▶ **What you should do**
Whenever "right" occurs in a line of the material, list that line.
====
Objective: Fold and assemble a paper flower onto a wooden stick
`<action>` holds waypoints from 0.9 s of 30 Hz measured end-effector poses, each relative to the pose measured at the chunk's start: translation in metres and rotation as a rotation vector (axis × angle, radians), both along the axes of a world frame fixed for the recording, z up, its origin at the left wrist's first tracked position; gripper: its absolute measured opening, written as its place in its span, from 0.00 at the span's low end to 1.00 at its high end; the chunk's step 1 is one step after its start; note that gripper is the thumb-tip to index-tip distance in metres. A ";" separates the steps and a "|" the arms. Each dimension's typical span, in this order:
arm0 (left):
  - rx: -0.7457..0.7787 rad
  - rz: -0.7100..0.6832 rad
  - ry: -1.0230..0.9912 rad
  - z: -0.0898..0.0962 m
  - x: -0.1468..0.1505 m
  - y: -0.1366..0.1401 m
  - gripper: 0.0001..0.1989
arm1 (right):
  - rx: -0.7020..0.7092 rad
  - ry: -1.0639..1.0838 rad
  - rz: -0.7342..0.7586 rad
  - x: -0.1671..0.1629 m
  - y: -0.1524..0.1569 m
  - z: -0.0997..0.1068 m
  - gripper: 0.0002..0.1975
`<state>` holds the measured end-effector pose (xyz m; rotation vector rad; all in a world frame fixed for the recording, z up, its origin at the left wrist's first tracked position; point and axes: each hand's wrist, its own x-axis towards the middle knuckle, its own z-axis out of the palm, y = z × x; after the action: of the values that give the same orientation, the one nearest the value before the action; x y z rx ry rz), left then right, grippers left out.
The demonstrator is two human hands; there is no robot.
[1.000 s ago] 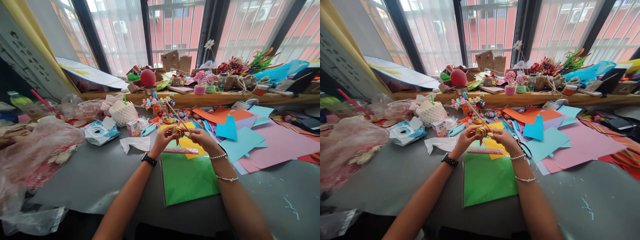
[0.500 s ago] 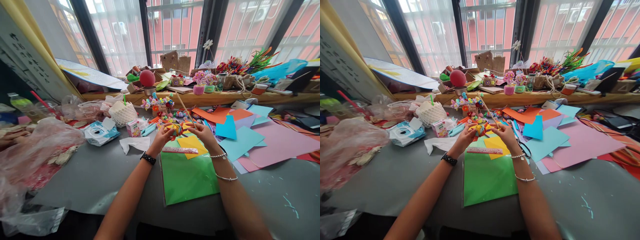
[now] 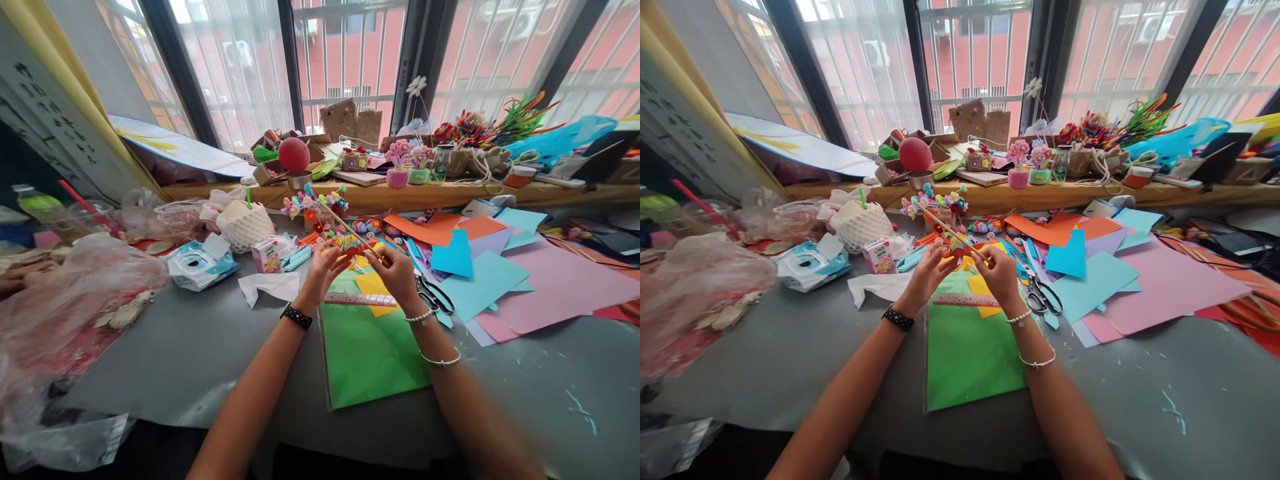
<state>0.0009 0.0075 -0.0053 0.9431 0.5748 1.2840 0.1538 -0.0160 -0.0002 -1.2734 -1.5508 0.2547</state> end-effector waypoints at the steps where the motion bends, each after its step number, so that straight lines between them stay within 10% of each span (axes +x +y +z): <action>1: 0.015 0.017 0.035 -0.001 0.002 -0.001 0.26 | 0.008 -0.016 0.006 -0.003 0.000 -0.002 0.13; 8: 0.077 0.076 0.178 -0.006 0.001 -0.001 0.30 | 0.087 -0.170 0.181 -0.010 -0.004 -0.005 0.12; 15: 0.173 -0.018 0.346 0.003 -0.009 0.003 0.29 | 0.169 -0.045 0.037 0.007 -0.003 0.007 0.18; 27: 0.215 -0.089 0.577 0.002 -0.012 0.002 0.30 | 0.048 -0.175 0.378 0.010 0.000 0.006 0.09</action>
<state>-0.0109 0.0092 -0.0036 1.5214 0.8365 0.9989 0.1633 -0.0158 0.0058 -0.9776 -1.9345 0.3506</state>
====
▶ **Output**
arm1 (right):
`<state>` holds the measured end-effector pose (xyz m; rotation vector rad; all in a world frame fixed for the recording, z up, its origin at the left wrist's first tracked position; point and axes: each hand's wrist, its own x-axis towards the middle knuckle, its own z-axis out of the palm, y = z × x; after the action: of the values that give the same orientation, the one nearest the value before the action; x y z rx ry rz), left then right, grippers left out.

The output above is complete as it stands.